查理想了想,“他的身上,还有马车里,什么特殊的东西都没有吗?”

“马车里确实没什么其他的东西,至于他身上……”温斯顿还真没搜过杜拉罕的身,打眼一瞧,他身上就剩那空荡荡的盔甲和破烂披风了。

他复又起身,走到杜拉罕面前,用一个小小的魔法解除了他身上的盔甲,再用手杖将盔甲挑开。蓦地,他微微挑眉。

“你过来看。”他回头叫上查理。

查理走过去,看到杜拉罕腰腹处一个黑色的腐烂的伤口,几乎洞穿了他整个人,没有血流出来,但就跟他脖子上的断口一样糟糕。

“这是什么造成的伤?魔法,还是利器?”查理问。

“不能确定,但看样子,应该是陈年旧伤。他失去了自己的头颅,还受了这么重的伤,能坚持到现在也是个奇迹。”温斯顿道。

查理沉默。他很想问杜拉罕,这个伤是不是弗洛伦斯死时留下的,但杜拉罕无法开口回答。他现在的状态就像一具行尸走肉,别说语言,就连自己的思想,好像都已经失去了。

“你说,你一路追着怨灵进入亡灵界,怨灵不见了,你却找到了杜拉罕?”他转头看向温斯顿。

“你觉得这是巧合吗?”温斯顿反问。

巧合与否,暂时还不得而知。不过这亡灵界,处处都是谜团,确实很诡异。

消失于迷雾中的阿耶、最终也走入了迷雾中的墨菲斯,死神宫殿里的预言、重新打开的门,消失的怨灵、突然出现的杜拉罕,一切的一切似乎都在指引着他们,去探寻最终的真相。

哦,差点忘了,这里还有一块预兆石板。

“我觉得——”查理刚要说话,余光忽然瞥见远方的天空,心里闪过一丝异样。他刚开始还没明白这抹异样是什么,再次仔细地看了一眼,发现,“烽烟停了。”

话音落下,小妖精们反应最快,一个个争先恐后地往远方眺望,而后欣喜地宣布,“咦?是真的!”

“战争结束了!”

哪怕只是暂时的结束,小妖精们都开心极了,有的小妖精甚至已经手挽着手,开始跳起了欢庆的舞蹈。

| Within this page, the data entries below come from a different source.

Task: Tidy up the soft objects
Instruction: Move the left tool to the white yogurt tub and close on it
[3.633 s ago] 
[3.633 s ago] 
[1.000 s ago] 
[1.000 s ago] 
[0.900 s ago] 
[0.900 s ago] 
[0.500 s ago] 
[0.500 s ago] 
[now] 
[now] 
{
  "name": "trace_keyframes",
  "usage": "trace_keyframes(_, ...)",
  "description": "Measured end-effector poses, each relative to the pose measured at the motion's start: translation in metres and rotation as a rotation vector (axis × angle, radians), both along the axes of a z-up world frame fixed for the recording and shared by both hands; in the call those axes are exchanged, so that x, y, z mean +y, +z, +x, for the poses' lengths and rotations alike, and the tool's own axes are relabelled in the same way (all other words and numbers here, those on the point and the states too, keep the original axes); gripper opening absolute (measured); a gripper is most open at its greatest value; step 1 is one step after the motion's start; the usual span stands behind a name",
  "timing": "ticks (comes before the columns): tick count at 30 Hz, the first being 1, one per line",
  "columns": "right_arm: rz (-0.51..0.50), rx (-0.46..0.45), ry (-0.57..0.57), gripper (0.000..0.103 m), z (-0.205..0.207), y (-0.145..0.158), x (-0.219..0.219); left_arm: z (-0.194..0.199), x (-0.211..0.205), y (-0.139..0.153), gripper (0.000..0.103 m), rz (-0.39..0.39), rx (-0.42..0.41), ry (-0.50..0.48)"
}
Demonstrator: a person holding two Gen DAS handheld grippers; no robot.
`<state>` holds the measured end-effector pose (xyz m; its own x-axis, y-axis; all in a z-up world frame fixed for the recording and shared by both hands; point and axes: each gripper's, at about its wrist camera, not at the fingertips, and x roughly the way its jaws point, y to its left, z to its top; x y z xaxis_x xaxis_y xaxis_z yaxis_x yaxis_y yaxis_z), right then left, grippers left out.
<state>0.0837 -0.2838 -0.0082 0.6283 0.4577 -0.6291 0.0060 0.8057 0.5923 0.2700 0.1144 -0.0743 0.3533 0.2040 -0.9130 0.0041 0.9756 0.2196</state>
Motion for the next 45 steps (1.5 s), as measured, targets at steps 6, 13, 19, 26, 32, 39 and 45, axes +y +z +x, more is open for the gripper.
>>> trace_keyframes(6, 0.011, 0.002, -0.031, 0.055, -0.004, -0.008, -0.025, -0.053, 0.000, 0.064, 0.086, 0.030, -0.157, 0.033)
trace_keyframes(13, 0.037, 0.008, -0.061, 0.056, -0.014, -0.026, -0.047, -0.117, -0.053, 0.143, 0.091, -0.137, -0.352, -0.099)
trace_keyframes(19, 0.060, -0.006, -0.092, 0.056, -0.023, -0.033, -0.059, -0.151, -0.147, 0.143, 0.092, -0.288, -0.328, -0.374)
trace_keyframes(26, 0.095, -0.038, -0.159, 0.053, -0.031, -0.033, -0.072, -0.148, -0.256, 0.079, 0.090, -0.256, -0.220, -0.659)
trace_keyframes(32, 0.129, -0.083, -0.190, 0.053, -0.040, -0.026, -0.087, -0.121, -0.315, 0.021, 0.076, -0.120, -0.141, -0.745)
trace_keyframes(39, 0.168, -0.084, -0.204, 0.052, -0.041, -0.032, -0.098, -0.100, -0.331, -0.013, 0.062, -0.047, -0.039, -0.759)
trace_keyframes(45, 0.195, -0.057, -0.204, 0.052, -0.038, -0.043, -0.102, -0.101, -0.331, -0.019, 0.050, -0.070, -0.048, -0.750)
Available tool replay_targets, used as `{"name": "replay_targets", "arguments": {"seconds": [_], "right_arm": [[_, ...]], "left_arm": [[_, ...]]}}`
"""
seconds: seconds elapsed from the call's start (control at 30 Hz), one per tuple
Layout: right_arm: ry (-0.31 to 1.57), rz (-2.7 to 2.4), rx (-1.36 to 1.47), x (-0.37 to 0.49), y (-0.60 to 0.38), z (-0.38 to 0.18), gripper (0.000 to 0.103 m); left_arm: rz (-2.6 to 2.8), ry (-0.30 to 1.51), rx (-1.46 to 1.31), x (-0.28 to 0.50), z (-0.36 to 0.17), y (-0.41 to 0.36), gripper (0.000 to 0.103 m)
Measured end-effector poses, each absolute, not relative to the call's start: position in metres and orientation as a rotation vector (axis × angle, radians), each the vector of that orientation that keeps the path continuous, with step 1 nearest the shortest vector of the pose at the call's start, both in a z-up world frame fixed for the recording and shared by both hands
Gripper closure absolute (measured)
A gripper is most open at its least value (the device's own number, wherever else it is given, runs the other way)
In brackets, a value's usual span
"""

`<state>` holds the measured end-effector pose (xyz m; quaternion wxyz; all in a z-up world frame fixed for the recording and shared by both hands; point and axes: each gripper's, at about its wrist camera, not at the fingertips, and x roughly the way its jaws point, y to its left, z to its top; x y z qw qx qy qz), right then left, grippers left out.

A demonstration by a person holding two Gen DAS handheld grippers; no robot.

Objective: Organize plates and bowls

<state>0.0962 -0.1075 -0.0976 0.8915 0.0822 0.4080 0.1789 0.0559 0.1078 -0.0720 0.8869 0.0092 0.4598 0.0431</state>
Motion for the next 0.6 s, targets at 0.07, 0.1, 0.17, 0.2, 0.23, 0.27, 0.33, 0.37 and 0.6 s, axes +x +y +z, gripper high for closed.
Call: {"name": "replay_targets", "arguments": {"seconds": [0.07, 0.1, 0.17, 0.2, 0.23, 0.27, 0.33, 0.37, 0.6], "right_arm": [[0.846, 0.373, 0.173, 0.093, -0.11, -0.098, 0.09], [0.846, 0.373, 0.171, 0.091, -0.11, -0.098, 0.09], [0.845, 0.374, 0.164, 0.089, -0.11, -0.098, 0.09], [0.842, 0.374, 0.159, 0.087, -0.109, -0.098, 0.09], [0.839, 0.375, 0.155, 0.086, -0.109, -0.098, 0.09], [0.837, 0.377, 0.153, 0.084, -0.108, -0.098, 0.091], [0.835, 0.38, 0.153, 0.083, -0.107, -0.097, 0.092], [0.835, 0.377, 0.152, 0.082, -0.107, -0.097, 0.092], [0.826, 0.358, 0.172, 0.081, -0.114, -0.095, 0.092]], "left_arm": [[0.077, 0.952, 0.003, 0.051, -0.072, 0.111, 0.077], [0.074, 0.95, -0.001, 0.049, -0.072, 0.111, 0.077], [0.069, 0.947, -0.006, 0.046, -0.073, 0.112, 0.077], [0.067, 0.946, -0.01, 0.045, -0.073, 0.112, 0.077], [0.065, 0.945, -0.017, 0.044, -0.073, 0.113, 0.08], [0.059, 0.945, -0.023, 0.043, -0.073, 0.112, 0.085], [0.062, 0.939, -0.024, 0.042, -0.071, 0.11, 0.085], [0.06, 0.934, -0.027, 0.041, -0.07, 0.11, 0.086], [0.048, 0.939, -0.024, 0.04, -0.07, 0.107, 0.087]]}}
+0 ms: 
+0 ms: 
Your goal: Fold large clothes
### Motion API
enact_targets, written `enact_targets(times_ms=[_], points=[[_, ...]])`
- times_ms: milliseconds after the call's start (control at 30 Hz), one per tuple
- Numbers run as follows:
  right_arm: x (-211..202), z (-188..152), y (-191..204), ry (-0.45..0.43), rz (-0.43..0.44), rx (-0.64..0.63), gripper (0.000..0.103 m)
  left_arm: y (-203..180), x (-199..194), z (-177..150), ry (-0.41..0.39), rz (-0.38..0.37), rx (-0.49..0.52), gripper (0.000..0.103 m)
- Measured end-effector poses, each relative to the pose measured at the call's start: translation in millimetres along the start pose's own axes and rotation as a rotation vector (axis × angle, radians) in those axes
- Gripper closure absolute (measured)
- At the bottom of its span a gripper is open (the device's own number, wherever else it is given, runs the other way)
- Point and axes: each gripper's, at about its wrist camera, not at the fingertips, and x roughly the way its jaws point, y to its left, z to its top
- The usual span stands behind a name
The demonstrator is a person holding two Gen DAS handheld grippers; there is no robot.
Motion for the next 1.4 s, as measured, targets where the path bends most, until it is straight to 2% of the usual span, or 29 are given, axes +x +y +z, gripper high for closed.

图钉倒是还意犹未尽,它已经越战越勇,不再是从前的图钉了。不过看着小伙伴们都那么开心的样子,它也开心起来,正想给大家表演一套“我抡大镰刀”,就被叮咚抓住后衣领,给制裁了。

“都别皮了,打扫战场去!”

对于叮咚大管家来说,经营旅馆才是它的主业,征战亡灵界什么的只是副业罢了!一家好好的旅馆,外面怎么能堆满尸体呢?

干干净净的,才是好旅馆。

于是小妖精们还没开心几分钟,便又老老实实地领了活计,干活去了。叮咚还特地来问查理,“外面好多原料呢,美丽的金发王子哟,你还要吗?”

温斯顿看看叮咚,又看看查理,“?”

查理这才向温斯顿介绍了他的女巫汤药,经过昨夜的通宵研制、熬煮,此刻的汤药已经彻底返璞归真,变成透明汤底,所有的原料也都已经“融化”于无形了。

温斯顿跟查理一样,也是活人,不怕毒。查理便大大方方地领他到了汤锅前,打开锅盖给他看了一眼。

咕嘟咕嘟的药汤,还在小火慢炖,散发着奇异的清香。

温斯顿却本能地察觉到危险,非常危险。再抬头看向查理的脸庞,和那灿烂的金发,嗯,这个也挺危险的。

从不同的维度上来说,都很危险。

恰在这时,一道熟悉的声音突然出现,“温斯顿,查理?”

两人齐齐抬头,只见巴巴奇忽然出现在篱笆院墙外,正探头往里看。而他的身边,站着一位亡灵女士,看着他们,眉目温和。

桃乐丝。

查理的脑海中,第一时间便浮现出了这个名字。虽然素未谋面,但他就是觉得,如果桃乐丝出现在他面前,那就会是眼前这幅模样,看了便叫人觉得亲切。

巴巴奇有些不满意,为什么最后来开门迎接他的是温斯顿?瞧他装得那彬彬有礼的模样,还有那仿若主人般的欢迎语,“欢迎光临妖精之家”。

这是你的地盘吗?

在这没有色彩的亡灵界,怎么看,都是金发的查理出来迎接,让人更有面子吧?我堂堂巴巴奇德玛卡奥力卜,拥有称号的传奇大法师,岂是这么容易被打发的?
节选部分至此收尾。